## EXERCISE DIRECTIONS
Read through the records. Copy each line that has the word "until".

(Items from a data source)
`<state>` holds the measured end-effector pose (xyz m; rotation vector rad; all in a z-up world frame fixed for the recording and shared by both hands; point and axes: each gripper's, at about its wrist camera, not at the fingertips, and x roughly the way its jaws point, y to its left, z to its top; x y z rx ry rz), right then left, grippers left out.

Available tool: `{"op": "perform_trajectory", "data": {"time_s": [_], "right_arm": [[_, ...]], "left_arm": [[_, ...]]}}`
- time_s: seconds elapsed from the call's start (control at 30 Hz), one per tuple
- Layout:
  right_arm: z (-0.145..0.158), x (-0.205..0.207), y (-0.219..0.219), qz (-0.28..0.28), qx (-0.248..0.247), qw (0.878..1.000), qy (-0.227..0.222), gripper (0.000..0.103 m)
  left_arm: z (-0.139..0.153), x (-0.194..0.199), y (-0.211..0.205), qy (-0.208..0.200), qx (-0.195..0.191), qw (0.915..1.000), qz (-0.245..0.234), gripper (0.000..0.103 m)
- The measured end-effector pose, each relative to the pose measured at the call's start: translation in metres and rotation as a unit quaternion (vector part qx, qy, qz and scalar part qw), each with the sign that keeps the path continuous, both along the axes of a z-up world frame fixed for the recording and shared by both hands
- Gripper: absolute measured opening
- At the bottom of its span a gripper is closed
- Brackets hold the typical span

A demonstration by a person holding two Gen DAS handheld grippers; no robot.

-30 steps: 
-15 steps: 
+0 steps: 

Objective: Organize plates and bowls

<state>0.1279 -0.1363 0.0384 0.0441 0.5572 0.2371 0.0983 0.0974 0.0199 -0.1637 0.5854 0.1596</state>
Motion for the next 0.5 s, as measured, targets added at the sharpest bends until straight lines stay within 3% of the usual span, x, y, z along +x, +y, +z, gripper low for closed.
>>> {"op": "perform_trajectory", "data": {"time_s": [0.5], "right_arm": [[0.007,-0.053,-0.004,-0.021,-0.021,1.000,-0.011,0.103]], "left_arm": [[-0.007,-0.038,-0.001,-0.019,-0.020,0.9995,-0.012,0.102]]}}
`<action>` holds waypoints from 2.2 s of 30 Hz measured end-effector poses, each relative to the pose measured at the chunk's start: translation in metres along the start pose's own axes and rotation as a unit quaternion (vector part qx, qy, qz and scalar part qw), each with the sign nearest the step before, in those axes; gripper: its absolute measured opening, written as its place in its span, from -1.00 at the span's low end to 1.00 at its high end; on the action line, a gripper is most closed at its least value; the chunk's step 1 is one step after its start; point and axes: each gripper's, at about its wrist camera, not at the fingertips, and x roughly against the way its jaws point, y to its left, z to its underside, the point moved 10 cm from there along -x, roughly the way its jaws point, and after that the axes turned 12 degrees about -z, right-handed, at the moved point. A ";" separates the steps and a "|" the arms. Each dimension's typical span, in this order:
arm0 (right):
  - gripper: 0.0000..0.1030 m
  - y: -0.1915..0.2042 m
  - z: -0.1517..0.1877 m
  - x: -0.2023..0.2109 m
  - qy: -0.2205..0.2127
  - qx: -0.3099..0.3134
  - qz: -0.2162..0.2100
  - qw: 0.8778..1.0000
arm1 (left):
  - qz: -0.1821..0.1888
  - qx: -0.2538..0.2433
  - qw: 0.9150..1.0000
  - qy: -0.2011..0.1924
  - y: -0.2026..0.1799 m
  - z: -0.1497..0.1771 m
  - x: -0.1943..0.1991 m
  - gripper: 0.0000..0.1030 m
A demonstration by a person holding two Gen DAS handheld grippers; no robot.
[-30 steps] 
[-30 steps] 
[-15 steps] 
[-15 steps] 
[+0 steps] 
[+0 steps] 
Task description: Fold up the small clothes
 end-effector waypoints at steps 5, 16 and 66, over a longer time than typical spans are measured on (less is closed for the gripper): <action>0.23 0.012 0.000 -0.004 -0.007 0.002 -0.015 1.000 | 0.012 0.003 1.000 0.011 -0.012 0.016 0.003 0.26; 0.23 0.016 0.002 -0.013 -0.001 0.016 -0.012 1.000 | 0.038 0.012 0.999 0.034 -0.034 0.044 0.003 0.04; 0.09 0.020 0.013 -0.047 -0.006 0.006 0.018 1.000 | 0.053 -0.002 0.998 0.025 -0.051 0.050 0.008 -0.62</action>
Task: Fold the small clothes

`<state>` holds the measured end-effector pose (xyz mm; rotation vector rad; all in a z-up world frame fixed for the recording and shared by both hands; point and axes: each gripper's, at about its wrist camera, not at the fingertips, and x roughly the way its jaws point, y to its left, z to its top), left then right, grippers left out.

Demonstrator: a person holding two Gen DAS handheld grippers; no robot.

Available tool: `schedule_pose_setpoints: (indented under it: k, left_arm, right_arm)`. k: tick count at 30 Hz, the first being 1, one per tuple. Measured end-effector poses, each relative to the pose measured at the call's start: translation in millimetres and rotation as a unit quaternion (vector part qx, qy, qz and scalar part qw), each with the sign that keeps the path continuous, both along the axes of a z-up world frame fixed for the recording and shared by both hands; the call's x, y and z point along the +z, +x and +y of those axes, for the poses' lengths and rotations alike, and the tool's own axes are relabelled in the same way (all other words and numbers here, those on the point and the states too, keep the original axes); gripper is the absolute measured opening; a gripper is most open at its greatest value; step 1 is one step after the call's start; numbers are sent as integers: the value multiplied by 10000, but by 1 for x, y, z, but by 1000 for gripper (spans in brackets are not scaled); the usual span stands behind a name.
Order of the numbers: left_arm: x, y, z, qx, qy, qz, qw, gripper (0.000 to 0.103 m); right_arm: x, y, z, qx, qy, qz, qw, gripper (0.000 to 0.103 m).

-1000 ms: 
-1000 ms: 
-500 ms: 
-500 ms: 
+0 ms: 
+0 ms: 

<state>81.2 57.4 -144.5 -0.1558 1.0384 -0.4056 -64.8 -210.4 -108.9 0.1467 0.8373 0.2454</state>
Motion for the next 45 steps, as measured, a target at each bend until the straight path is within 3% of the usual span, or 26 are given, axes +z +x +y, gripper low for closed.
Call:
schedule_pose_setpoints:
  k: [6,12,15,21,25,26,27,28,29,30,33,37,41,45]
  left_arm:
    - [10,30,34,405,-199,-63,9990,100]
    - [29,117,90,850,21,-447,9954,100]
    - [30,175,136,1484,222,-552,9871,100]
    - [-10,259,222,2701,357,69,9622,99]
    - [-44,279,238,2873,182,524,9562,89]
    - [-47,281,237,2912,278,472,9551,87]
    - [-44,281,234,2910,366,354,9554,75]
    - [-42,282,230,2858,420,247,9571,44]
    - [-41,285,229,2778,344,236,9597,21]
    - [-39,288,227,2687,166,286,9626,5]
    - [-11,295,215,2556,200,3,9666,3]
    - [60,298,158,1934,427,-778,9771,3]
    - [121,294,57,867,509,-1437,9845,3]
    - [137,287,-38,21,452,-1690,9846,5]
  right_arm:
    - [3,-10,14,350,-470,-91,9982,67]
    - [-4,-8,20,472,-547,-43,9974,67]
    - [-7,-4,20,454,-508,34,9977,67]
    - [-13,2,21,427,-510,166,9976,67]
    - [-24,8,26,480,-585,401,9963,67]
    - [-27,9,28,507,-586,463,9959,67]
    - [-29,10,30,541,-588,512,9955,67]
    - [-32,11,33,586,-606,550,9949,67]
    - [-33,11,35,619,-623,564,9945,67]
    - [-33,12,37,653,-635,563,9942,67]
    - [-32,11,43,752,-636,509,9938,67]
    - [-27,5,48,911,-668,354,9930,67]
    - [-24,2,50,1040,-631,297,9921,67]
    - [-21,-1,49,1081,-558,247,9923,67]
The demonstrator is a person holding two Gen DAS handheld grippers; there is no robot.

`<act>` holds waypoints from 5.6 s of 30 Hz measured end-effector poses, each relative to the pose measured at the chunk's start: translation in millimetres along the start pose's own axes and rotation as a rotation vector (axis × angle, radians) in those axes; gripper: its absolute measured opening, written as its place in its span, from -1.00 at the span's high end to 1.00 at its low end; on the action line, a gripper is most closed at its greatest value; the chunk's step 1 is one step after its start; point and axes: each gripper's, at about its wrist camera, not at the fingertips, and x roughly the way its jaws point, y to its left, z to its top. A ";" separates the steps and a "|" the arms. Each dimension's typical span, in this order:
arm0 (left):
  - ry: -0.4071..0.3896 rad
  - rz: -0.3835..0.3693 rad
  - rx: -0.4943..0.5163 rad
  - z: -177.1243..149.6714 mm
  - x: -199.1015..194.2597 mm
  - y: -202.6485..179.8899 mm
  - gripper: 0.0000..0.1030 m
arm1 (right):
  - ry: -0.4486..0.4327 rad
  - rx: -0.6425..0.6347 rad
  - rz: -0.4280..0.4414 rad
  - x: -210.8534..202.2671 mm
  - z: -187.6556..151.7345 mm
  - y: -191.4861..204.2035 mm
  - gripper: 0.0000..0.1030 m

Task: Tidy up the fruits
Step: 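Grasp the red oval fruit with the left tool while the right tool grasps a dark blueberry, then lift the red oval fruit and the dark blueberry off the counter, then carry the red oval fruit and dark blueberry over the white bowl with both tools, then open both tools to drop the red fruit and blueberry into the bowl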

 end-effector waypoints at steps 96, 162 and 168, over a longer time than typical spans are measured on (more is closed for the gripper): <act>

## PROBLEM SOLUTION
Motion for the next 0.5 s, as measured, targets added at the sharpest bends until straight lines stay within 3% of the usual span, x, y, z along +x, +y, +z, gripper low for closed.
Motion for the next 45 steps, as measured, a target at each bend until the straight path is within 3% of the usual span, or 26 are given, axes +z +x +y, gripper low for closed.

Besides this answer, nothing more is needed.